HTTPS and SSL on WordPress

Guide:  How to Enable SSL On WordPress

Almost every day, we share our own personal information online, from simply logging in to a website to making an e-commerce purchase with a credit card. All of these activities must be protected by using a secure HTTPS connection. HTTPS helps prevent intruders from passively listening to or accessing communications between a website loaded on your browser, and the hosting server.  In this post we’ll show you how to add SSL on WordPress to make your URL show HTTPS and a padlock in your visitors web browser.

What is an SSL Certificate?

Secure Hypertext Transfer Protocol (HTTPS) is an encryption method that secures that connection and each site using HTTPS requires a unique SSL certificate for identification process. If a server is using HTTPS without a matching SSL certificate, most modern browsers will display a warning to users visiting the website.

If your website has e-commerce features (such as WooCommerce) that collects payment information, then you absolutely need a SSL certificate. Also, most payment merchant services such as Stripe will require you to have a secure HTTPS connection.

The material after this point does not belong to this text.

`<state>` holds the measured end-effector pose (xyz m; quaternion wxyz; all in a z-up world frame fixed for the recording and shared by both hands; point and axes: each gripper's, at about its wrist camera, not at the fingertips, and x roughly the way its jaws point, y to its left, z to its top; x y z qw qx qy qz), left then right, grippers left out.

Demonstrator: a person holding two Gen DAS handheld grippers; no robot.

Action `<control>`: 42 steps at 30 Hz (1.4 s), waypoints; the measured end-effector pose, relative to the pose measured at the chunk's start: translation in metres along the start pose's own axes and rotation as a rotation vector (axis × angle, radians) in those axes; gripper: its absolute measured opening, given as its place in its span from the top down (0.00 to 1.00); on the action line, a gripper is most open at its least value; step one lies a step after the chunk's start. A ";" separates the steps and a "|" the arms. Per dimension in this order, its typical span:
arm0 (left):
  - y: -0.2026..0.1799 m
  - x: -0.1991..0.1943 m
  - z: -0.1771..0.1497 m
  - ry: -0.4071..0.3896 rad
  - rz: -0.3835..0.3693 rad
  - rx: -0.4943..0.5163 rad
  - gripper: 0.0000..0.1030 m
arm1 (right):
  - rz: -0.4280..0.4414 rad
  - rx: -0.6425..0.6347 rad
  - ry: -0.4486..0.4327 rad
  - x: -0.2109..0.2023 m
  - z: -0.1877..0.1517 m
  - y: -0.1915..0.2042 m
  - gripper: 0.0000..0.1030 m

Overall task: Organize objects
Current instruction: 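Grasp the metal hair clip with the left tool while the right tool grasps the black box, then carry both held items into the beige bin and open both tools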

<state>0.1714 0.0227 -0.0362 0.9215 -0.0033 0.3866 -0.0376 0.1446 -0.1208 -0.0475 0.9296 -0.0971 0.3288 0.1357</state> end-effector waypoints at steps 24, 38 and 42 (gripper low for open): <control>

Once you have an SSL certificate setup on your website (usually purchased from your web hosting provider), you can enable the secure HTTPS connection on your WordPress dashboard so all visitors will be forced to use the secure version.

Step 1:

To update your WordPress website URL to use HTTPS everywhere:

Change the “Site Address” under General Settings in your WordPress dashboard to include “https://“ in WordPress Address and Site Address.

Enable SSL on WordPress

Step 2:

If you’re adding SSL to your existing website, you should setup an SSL redirect for all resources from HTTP to HTTPS. Add the following code in your .htaccess file and replace domain.com with your real domain name:


RewriteEngine On
RewriteCond %{SERVER_PORT} 80
RewriteRule ^(.*)$ https://www.domain.com/$1 [R,L]

Step 3:

In some cases, you may notice that after making the change to SSL, your browser has detected some HTTP assets loading on a HTTPS page (this may not affect ALL of your web pages). This situation is not ideal, as it will result in a a browser messaging stating “your connection is not fully secure”.

Secure SSL on WordPress

The easiest way to determine which elements are not secure is to open the source code (View Page Source, or View Source in most modern browsers) and search for “http://“ text in the source code.  This will point you to exactly which elements need to be updated.   You can also use Why No Padlock which is a free tool that will scan your website and tell you what content needs to be fixed.

Often these are elements that you have embedded from a different website, such as images, centralized CSS/JS files, etc. Use relative URLs (/img/image1.png) instead of hard-coded (website.com/img/image1.png) if possible.

Lastly, you can download a Free WordPress Plugin called SSL Insecure Content Fixer which will scan your site and auto fix any mixed content.

ssl-content-fixer

There you have it, you can now enable SSL on WordPress and secure your pages showing a padlock.  Once you have SSL enabled your address bar URL will show as https instead of just http.